◆ **WHAT YOU SHOULD DO**
Report every line in the listing below where the string "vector" shows up.
·····
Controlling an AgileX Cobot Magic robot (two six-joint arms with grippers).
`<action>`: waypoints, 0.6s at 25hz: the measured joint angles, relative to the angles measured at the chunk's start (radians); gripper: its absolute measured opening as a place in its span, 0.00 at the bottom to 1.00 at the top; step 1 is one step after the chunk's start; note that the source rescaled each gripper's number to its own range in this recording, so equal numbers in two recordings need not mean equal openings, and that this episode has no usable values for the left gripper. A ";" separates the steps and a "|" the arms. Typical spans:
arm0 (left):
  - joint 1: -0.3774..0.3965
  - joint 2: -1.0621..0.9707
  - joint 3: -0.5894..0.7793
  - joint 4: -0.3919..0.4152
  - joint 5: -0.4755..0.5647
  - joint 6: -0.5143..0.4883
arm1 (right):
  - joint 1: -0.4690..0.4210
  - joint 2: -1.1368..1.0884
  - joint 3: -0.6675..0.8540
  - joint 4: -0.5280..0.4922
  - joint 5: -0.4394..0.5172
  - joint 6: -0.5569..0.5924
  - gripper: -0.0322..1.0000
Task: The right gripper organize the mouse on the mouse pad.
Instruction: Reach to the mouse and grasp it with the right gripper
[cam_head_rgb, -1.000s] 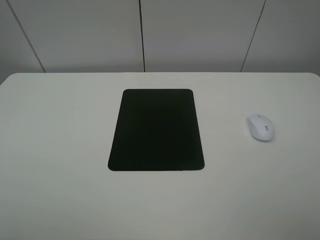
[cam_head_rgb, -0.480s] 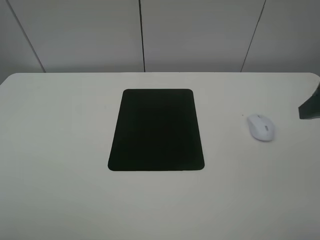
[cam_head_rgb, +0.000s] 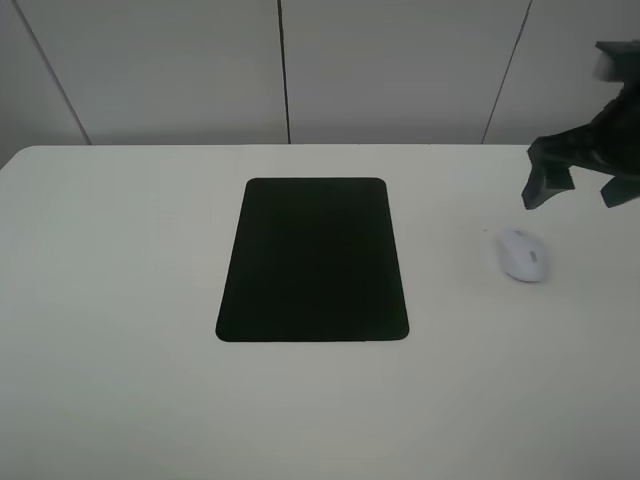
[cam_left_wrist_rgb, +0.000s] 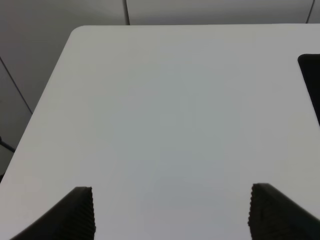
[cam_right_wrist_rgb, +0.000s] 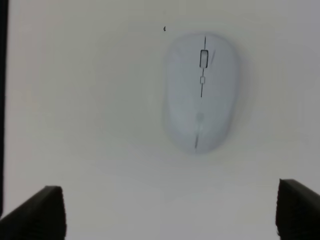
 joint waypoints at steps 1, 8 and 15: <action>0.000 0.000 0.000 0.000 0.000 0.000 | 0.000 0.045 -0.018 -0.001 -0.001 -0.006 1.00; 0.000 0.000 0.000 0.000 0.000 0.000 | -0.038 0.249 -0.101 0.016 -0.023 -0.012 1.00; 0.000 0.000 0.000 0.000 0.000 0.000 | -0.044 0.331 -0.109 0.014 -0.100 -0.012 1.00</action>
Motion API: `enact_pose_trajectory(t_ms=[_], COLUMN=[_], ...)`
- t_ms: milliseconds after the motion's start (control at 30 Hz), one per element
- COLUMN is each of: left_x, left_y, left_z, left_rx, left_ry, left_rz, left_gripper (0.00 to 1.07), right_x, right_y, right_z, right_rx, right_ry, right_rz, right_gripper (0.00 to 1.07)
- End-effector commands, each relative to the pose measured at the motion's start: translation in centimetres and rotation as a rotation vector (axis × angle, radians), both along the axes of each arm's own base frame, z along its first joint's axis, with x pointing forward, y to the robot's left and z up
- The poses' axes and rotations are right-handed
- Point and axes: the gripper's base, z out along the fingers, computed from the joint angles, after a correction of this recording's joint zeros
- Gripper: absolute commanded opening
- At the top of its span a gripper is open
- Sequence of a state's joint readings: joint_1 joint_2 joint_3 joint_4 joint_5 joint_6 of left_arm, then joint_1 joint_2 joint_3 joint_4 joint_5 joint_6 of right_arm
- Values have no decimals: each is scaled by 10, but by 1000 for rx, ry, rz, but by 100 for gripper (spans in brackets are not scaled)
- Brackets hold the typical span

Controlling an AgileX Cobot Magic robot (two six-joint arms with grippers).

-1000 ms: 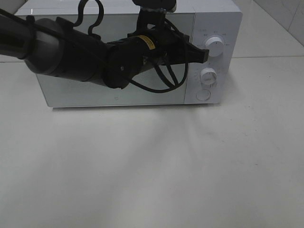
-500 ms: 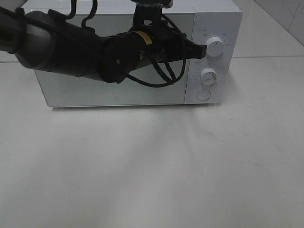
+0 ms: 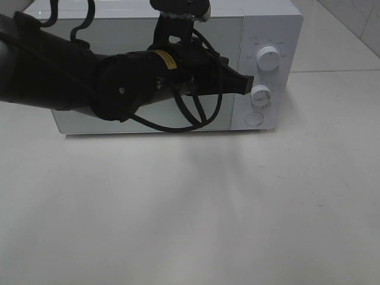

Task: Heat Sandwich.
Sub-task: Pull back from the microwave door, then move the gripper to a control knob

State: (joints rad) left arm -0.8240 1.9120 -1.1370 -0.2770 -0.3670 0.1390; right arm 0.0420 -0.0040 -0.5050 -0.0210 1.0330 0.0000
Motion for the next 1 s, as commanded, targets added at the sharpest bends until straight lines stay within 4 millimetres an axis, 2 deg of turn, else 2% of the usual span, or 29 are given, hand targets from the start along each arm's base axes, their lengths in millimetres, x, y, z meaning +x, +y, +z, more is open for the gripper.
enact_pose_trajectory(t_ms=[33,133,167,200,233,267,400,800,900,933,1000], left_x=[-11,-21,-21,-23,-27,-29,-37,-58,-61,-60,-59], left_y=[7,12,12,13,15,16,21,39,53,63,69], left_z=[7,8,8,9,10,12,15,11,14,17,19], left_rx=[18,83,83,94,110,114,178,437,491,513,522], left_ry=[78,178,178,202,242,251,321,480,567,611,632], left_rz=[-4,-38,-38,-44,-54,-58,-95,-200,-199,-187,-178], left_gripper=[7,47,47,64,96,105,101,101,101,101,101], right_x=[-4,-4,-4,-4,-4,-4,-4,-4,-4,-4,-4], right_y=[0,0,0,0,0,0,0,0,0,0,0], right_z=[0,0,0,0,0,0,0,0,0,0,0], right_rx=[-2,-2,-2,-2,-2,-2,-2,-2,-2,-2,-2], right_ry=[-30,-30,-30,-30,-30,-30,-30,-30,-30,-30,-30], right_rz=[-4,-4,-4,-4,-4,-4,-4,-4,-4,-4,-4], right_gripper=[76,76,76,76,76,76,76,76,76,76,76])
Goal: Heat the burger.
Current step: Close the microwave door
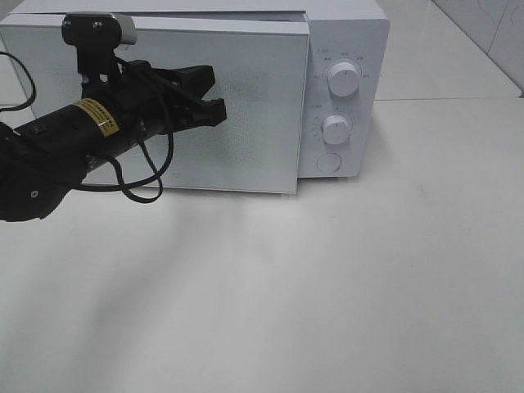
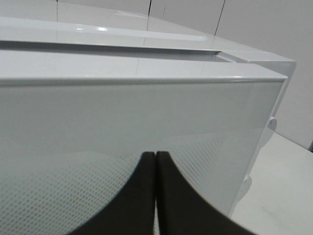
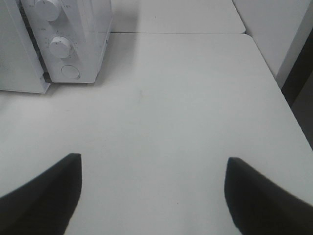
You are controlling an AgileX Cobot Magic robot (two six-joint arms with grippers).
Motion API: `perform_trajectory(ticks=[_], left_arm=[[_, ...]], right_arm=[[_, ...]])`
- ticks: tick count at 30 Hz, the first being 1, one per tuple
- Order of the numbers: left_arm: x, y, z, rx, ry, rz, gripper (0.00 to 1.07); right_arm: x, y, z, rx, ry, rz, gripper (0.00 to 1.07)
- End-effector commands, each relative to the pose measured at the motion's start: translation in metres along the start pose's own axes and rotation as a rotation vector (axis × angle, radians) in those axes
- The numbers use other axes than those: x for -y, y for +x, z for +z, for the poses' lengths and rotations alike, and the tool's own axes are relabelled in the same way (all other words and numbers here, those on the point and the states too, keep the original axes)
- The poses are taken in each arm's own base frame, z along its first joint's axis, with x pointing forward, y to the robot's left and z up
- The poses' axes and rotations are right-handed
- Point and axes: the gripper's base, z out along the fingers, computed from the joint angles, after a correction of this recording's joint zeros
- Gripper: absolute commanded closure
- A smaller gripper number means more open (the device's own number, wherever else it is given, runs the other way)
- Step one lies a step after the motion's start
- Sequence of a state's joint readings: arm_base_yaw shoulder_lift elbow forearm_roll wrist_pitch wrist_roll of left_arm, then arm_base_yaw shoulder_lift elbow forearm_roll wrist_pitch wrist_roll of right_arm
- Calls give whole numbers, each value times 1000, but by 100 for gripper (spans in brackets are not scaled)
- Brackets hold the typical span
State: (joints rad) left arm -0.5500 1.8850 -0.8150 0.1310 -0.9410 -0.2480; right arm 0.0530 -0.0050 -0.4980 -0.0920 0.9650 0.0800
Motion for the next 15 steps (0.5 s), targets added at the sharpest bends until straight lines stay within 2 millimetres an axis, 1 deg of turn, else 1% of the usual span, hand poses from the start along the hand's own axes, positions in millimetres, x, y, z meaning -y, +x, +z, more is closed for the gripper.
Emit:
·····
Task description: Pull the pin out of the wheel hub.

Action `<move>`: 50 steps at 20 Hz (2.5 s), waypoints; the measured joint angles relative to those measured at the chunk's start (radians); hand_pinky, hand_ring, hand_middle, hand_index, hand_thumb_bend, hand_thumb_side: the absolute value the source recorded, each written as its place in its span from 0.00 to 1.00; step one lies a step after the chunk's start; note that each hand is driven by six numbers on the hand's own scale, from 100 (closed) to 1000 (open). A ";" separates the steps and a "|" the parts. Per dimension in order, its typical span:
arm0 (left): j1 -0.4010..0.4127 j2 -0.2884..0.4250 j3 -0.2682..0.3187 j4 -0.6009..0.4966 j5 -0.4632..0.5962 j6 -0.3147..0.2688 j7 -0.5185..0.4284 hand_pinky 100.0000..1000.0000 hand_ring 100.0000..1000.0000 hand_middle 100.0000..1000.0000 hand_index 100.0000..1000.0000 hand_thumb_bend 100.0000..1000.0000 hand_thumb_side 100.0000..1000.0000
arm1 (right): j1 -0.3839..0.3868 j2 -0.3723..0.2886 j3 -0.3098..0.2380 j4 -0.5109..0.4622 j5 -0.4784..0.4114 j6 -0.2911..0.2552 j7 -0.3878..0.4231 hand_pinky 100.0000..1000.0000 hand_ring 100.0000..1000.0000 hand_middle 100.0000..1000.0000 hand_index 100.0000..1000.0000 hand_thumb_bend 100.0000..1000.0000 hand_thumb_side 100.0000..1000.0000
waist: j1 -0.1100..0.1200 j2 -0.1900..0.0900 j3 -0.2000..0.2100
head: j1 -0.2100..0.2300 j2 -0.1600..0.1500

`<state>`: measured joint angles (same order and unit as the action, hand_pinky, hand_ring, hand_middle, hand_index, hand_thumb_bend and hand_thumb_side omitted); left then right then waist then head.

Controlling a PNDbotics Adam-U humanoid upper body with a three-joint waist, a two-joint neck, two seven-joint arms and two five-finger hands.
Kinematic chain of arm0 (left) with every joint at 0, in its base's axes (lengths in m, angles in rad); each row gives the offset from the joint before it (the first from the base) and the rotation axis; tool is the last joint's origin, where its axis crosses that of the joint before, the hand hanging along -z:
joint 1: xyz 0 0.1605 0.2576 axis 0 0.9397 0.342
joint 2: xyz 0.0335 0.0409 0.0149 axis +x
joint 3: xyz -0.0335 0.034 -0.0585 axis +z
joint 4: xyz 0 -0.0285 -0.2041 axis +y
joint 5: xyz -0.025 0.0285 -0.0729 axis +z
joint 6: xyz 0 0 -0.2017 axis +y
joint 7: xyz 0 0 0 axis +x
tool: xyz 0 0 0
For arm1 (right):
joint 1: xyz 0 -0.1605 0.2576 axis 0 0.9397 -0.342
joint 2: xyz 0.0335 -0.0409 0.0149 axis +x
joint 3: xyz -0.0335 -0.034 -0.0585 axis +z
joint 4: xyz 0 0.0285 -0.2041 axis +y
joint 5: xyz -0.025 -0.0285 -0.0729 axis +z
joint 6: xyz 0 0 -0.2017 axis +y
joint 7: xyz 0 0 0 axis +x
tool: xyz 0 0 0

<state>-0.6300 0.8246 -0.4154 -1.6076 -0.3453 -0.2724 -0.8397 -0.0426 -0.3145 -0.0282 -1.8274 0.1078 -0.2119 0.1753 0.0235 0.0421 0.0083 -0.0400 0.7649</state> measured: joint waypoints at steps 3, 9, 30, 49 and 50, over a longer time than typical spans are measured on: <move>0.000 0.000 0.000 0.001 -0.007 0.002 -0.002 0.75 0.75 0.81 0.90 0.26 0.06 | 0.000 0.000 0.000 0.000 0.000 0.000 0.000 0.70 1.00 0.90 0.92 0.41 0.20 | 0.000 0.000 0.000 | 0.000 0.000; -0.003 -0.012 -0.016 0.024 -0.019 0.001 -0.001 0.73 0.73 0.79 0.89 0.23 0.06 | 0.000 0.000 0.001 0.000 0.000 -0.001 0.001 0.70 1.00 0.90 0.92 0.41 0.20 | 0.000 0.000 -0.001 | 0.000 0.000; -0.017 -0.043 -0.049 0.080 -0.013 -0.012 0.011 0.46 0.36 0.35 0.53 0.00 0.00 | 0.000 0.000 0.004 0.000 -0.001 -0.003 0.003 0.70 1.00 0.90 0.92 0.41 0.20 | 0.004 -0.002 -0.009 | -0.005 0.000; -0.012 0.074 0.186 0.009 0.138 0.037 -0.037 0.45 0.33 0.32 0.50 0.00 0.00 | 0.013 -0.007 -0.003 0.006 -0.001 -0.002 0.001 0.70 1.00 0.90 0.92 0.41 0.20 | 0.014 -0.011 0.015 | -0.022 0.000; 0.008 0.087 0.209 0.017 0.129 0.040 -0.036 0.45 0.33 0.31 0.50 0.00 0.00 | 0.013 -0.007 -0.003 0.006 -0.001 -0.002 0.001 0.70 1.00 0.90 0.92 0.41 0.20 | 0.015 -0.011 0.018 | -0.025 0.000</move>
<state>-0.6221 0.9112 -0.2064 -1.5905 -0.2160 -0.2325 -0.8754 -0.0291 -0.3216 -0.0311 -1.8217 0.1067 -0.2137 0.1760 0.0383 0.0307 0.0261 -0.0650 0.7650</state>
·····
◆ **YOUR SOLUTION**
- End-effector commands, each relative to the pose measured at the motion's start: translation in centimetres and rotation as a rotation vector (axis × angle, radians), both along the axes of each arm's own base frame, z along its first joint's axis, with x pointing forward, y to the robot's left and z up
- End-effector commands, each relative to the pose measured at the motion's start: translation in metres along the start pose's own axes and rotation as a rotation vector (axis × angle, radians) in those axes

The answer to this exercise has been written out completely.